The wavelet matrix concept seems particularly promising for our text-heavy workloads. I'm curious if the constant-time operations actually hold up under real-world conditions or if there are hidden performance cliffs.

This feels like one of those CS concepts that should be more widely known but somehow got overlooked by mainstream programming. Kind of like how bloom filters were obscure until suddenly every system was using them.

4 comments

When I’ve dealt with huge files in .NET, the usual approach is to stream the file such that only some of it is in memory at once. This way you can process files hundreds of GBs. Of course, if you truly need them all in memory at once for some reason I genuinely can’t think of, then you’d need something else.

Does your language have the concept of streaming files?

If you're streaming something row-based like a CSV, or a zipped CSV, then that's usually easy.

But when you get to hierarchical data structures like JSON/protobuf there very often simply isn't a streaming library available. There's a library function to decode the whole thing into an object in memory, and that's all.

Nothing prevents streaming in theory, it's just far more complicated to write that library.

protobuf sure, but streaming libraries for json (and xml, as in the parent) are extremely common. not harder (maybe even easier) than non-streaming to write, tho more cumbersome to use, so something you'd reach for only if you specifically need it ('cuz of memory constraints)

e.g. standard go json library https://pkg.go.dev/encoding/json#example-Decoder.Decode-Stre...

Yup. I don't remember streaming JSON being common in the early days but now it is. But the absence of streaming protobuf is what has killed me, when dealing with gigantic protobuf files from government agencies (ugh).
Heh, yeah. The protobuf people's expectation was if you had a really large dataset you'd wrap it up in your own mini-protocol of "sequence of protobuf messages". But of course that's way more friction, so in practice it will end up not getting done when it should be (plus also, it requires a certain amount of ability to predict the future).

Lesson for technologists: if you want to make the world a better place arrange your tech such that the lowest-friction path is also the correct path.

(Another example: disasterous multi-byte UTF encodings [correct solution was more friction] vs basically successful UTF8 [correct solution was less friction].)

I don't know if you're still dealing w/ this particular problem for protobufs, but based on my experience with thrift, a very similar library, there are probably some not too terrible ways you can kinda hack up the client-side parsing to be more streaming-ish...

nanopb is designed around streaming. It's limited in a few ways[1] but is designed for use on low-memory systems (microcontrollers) where the whole protobuf message won't necessarily fit into memory at once. Might not help for your use cases though, since it's a C library without a stable ABI.

[1]https://jpa.kapsi.fi/nanopb/docs/#features-and-limitations

In programming languages suitable for enterprise software development there are blessed streaming parsers for XML, because it's a rather common task.

It's very common that other programming languages have basic SAX parsers.

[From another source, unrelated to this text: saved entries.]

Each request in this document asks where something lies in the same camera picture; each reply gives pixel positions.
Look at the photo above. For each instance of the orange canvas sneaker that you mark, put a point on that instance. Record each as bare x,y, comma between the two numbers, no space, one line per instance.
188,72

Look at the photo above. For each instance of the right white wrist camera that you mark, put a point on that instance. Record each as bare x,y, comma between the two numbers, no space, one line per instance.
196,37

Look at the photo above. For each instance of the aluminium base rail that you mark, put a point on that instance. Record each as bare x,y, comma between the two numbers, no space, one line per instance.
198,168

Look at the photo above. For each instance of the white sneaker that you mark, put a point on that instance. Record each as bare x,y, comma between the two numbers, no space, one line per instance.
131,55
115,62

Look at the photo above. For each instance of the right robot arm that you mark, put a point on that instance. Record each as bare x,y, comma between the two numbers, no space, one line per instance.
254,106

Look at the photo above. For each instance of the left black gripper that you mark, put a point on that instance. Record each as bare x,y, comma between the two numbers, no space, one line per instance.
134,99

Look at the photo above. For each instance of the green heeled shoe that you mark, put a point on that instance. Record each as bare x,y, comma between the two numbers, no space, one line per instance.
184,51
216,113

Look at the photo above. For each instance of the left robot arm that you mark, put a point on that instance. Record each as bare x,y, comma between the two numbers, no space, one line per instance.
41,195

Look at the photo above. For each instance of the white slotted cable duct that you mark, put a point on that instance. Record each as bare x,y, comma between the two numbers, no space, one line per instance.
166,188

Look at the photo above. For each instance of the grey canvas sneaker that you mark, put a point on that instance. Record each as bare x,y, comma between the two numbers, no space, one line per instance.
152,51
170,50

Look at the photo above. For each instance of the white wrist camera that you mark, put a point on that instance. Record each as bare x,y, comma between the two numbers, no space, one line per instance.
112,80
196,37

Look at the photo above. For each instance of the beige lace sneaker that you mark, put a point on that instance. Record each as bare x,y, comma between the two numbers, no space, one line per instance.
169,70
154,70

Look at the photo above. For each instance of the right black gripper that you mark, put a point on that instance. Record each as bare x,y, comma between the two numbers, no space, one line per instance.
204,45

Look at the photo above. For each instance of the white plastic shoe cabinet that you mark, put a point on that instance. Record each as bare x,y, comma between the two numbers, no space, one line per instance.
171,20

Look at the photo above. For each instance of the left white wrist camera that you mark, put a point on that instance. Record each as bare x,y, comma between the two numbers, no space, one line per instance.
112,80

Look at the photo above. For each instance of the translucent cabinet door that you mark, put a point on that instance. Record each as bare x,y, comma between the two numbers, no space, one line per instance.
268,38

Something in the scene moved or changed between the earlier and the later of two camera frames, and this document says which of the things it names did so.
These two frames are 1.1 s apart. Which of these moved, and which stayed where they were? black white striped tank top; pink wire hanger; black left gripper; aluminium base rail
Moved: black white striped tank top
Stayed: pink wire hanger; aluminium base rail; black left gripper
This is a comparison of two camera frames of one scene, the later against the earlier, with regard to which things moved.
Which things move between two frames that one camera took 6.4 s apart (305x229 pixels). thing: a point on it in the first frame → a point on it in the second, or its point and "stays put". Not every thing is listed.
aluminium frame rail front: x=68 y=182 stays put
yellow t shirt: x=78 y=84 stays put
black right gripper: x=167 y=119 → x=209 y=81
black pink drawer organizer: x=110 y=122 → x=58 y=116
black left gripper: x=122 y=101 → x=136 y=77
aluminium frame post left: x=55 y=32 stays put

What are these languages that don't which you've encountered?

The low hanging fruit in this area is to do partial unmarshalling or using a SAX parser on a stream. It's likely you'll have to do this to retrieve data and put it in whatever succinct or otherwise efficient data structure.

In Java, which I consider to have the best tooling for advanced XML applications, you'd look into JAXB on streams, StAX or SAX. On complicated and heavily nested XML it might take some effort and profiling to figure out the optimal state machines for exhaustive traversal, if that's what you do.

I'd also like to mention that XSLT is an often underappreciated approach.

There's a create blog from the creator of RhymeBrain that talks about Succinct Tries: https://stevehanov.ca/blog/index.php?id=120

I'm pretty sure these were used to store the built in dictionaries on early mobile phones, especially for the implementation of T9 word and similar programs.

This might be a little over my head, but i'm not understanding how the balanced parenthesis is conveying anything other than the topology of the tree structure. Are we not accounting for the bits required for a pointer in memory to an object? Or simply the bits required to guarantee the uniqueness of a node in the tree?
You store the structural information separately from the data. The data can be stored sequentially in some traversal order.
He touches on indexes but doesn't really mention the implementation. This is about the primitives.